In the coronavirus-shortened 2020 season, Wade was positioned as the team's super utility player, able to play almost every position on the field. He hit .170/.288/.307 with 3 home runs and 10 RBIs in 52 games. In 2021, Wade made the opening Day roster. He was optioned to Triple-A on April 10 but returned on April 27. He remained with the team for the rest of the season and hit .268/.354/.323 with 17 stolen bases in 103 games.

===Los Angeles Angels===
On November 19, 2021, the Yankees designated Wade for assignment. The Yankees traded Wade to the Los Angeles Angels for a player to be named later (PTBNL) or cash considerations on November 22. He made the team's opening day roster as one half of a platoon at second base with Matt Duffy. In 67 games with the Angels, Wade batted .218/.272/.272 with 8 RBIs. He was designated for assignment on July 3, 2022. He was unclaimed on waivers and the Angels sent him outright to the Salt Lake Bees of the Triple-A Pacific Coast League.
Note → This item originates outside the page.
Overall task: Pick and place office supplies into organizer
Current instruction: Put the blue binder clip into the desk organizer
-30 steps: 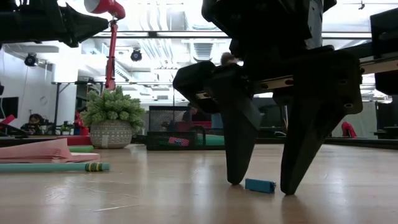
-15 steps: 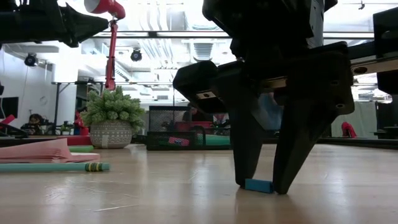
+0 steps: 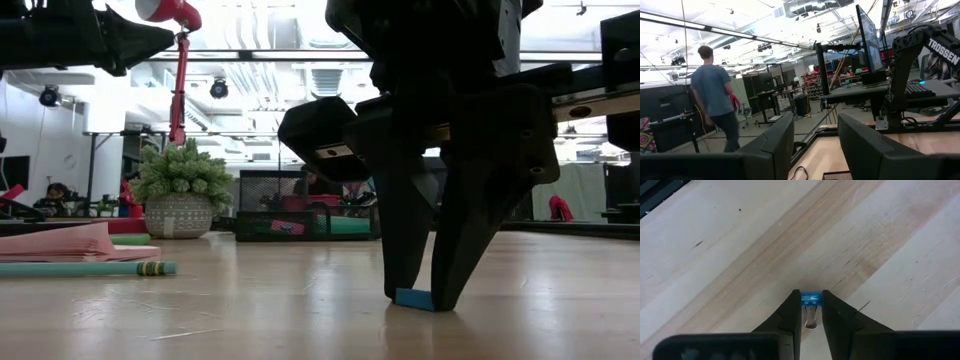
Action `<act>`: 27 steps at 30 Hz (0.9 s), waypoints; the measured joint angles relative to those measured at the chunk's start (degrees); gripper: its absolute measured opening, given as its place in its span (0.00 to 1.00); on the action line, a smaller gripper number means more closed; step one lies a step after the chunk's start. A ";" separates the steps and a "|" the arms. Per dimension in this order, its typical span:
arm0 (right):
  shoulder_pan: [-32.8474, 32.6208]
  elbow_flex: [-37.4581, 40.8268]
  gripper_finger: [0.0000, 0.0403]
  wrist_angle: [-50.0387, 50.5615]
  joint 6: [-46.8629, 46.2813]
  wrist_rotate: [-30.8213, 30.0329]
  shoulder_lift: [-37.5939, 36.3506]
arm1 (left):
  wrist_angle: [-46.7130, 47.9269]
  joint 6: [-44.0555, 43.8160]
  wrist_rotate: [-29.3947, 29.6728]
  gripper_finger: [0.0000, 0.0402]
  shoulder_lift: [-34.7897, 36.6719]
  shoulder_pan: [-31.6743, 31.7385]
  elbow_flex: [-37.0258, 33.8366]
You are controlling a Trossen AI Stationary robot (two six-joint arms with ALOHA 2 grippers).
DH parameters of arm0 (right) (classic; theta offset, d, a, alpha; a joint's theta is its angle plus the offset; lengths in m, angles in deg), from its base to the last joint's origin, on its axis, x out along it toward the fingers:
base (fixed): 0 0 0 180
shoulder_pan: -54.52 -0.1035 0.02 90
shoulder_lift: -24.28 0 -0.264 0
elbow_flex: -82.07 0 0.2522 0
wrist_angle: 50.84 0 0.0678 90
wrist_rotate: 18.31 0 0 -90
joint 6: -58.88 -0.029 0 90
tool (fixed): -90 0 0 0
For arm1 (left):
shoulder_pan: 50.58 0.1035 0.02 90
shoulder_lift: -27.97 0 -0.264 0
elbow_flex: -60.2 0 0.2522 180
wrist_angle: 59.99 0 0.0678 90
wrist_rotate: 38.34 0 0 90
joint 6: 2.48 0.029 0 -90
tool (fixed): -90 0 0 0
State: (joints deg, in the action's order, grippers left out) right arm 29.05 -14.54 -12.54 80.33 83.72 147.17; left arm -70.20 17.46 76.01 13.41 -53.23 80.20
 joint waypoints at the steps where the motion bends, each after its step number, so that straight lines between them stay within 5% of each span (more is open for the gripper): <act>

===New York Yankees (second stint)===
On July 14, 2022, the Angels traded Wade to the New York Yankees for a player to be named later or cash considerations. In 42 games for the Triple–A Scranton/Wilkes-Barre RailRiders, he hit .227/.353/.369 with 4 home runs, 16 RBI, and 15 stolen bases. Wade elected free agency on October 6.

===Oakland Athletics===
On October 28, 2022, the Oakland Athletics and Wade agreed to a minor league contract. He was a non-roster invitee in spring training before being assigned to the Triple-A Las Vegas Aviators to begin the 2023 season.

On April 14, 2023, Wade had his contract selected to the active roster. He appeared in 10 games for Oakland, going 1-for-13 (.077) with 8 strikeouts. Upon the activation of Ramón Laureano from the injured list on April 29, Wade was designated for assignment. He cleared waivers and was sent outright to Las Vegas on May 1. On June 17, Wade had his contract selected back to the major league roster after Kevin Smith was placed on the injured list. Through 26 total games for Oakland, he had hit .255 with 2 RBI and 4 stolen bases. On July 14, Wade was removed from the 40-man roster and sent outright to Triple–A Las Vegas. On August 1, Wade was reselected to the major league roster. He did not appear in a game for Oakland before he was designated for assignment two days later. On August 4, he again cleared waivers and was sent outright to Triple–A Las Vegas. On October 5, Wade elected free agency.

===San Diego Padres===
On November 3, 2023, Wade signed a minor league contract with the San Diego Padres. On March 19, 2024, the Padres selected Wade's contract and added him to their Opening Day roster. In 90 appearances for San Diego, he batted .217/.285/.239 with eight RBI and eight stolen bases.

Wade was designated for assignment by the Padres on March 27, 2025. He cleared waivers and was sent outright to the Triple-A El Paso Chihuahuas on April 1. On April 11, the Padres selected Wade's contract, adding him to their active roster. In 59 appearances for San Diego, he batted .206/.309/.252 with nine RBI and one stolen base. Wade was designated for assignment by the Padres on August 1. He cleared waivers and was sent outright to El Paso on August 6. On November 6, the Padres declined Wade's club option, making him a free agent.

===Texas Rangers===
On December 8, 2025, Wade signed a minor league contract with the Texas Rangers. He made 16 appearances for the Triple-A Round Rock Express, batting .226/.315/.242 with six RBI and four stolen bases. Wade was released by the Rangers organization on April 19, 2026.

== Personal life ==
Wade first visited New York City when he played a tournament at the Old Yankee Stadium when he was 11 years old. Ever since, he has been a New York Yankees fan. He briefly dated TikTok star Alix Earle in 2022.